● DATASET EXCERPTS
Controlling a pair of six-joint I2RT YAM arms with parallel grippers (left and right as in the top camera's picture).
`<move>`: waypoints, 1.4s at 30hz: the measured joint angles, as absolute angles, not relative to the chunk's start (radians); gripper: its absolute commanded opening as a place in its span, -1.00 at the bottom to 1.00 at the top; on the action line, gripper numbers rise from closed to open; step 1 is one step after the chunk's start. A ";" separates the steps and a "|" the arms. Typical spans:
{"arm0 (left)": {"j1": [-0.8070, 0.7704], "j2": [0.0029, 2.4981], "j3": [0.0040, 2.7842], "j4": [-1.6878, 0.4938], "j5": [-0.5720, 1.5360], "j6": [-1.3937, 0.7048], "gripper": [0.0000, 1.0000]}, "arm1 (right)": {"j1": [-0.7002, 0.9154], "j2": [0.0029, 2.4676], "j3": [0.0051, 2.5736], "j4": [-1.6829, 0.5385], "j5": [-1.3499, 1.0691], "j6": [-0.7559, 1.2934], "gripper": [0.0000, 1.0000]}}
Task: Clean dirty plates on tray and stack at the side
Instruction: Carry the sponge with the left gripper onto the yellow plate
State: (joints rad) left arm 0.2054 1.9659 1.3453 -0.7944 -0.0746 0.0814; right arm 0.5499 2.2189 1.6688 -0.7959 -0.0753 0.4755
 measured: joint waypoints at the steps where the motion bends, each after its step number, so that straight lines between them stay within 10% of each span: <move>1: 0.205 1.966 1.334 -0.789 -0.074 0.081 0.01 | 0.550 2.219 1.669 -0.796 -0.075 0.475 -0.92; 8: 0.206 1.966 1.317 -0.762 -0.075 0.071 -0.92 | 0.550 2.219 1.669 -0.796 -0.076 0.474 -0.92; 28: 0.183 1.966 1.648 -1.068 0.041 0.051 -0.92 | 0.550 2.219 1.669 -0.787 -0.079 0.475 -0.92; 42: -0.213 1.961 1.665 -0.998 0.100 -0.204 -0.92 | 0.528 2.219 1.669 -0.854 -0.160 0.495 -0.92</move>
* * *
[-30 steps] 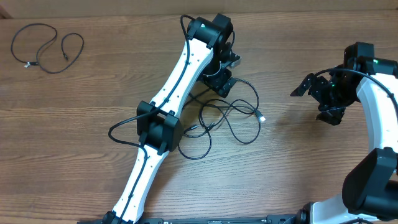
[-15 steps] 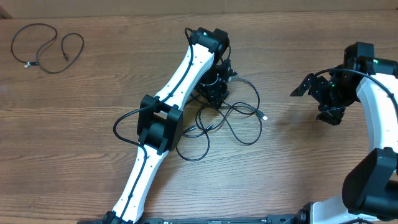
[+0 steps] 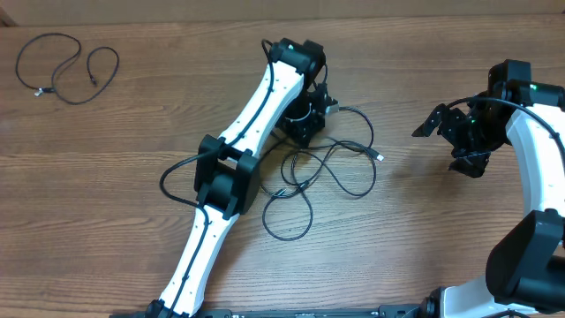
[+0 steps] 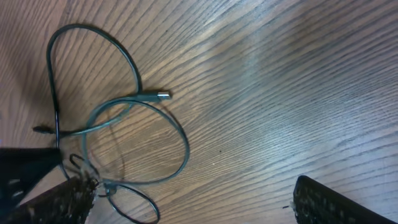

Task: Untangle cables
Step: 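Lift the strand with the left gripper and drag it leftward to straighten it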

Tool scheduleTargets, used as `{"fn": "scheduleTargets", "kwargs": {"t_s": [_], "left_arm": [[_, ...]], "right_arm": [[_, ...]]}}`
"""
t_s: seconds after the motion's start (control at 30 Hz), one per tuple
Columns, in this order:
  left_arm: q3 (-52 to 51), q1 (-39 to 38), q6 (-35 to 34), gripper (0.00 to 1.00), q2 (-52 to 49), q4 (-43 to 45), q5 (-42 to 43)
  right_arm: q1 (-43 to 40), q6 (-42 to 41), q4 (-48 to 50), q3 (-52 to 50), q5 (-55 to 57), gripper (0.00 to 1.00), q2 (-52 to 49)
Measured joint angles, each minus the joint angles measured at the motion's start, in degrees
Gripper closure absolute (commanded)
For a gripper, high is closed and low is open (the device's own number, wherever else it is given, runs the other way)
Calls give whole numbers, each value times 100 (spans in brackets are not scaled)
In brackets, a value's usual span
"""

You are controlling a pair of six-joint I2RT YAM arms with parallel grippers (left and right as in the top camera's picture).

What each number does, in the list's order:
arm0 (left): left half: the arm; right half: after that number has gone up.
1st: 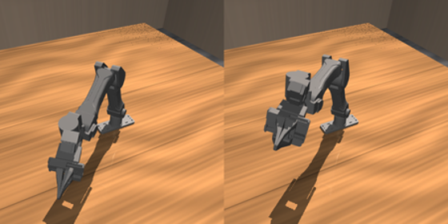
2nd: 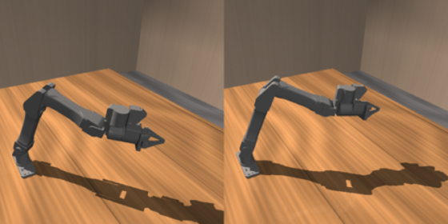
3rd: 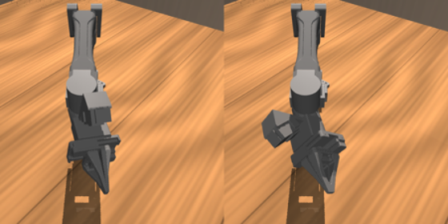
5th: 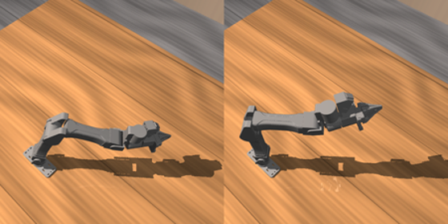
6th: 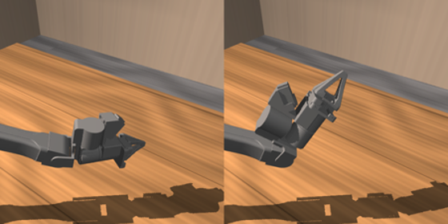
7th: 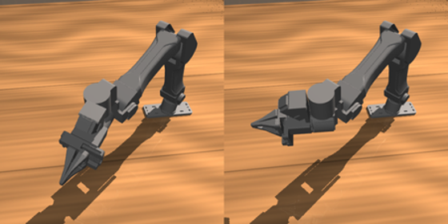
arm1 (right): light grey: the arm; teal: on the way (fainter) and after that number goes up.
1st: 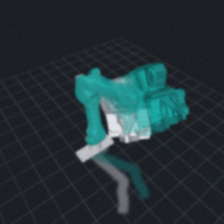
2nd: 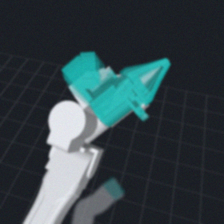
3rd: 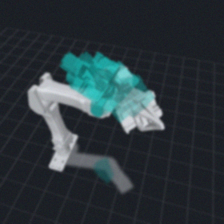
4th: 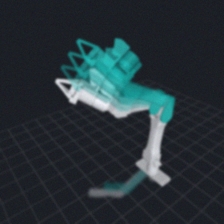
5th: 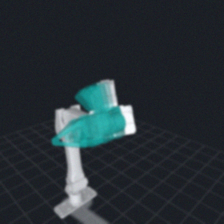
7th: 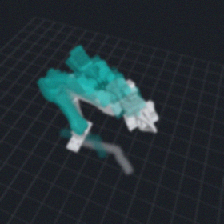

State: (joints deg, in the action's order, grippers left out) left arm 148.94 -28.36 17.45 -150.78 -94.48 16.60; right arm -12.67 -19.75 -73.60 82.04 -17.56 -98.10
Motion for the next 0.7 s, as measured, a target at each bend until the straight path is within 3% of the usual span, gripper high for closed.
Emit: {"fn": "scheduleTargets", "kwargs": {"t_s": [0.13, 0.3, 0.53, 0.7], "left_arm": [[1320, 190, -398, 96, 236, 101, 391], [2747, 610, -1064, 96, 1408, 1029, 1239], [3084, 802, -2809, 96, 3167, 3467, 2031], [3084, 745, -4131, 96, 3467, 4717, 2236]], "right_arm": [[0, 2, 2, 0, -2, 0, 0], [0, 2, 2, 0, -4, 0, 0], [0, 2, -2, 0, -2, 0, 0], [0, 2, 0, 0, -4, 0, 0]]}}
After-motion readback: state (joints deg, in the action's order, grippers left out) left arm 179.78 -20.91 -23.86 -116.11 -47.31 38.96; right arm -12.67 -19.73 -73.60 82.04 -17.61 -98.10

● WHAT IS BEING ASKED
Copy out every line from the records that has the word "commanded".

● REPLY TO THE EXERCISE
`<move>`: waypoints, 1.4s at 30hz: the measured joint angles, as absolute angles, not relative to the chunk's start (radians); gripper: its absolute commanded opening as a place in its span, -1.00 at the bottom to 1.00 at the top; on the action line, gripper numbers rise from closed to open; step 1 is one step after the chunk's start. A ";" separates the steps and a "|" the arms. Typical spans:
Gripper closure absolute (commanded)

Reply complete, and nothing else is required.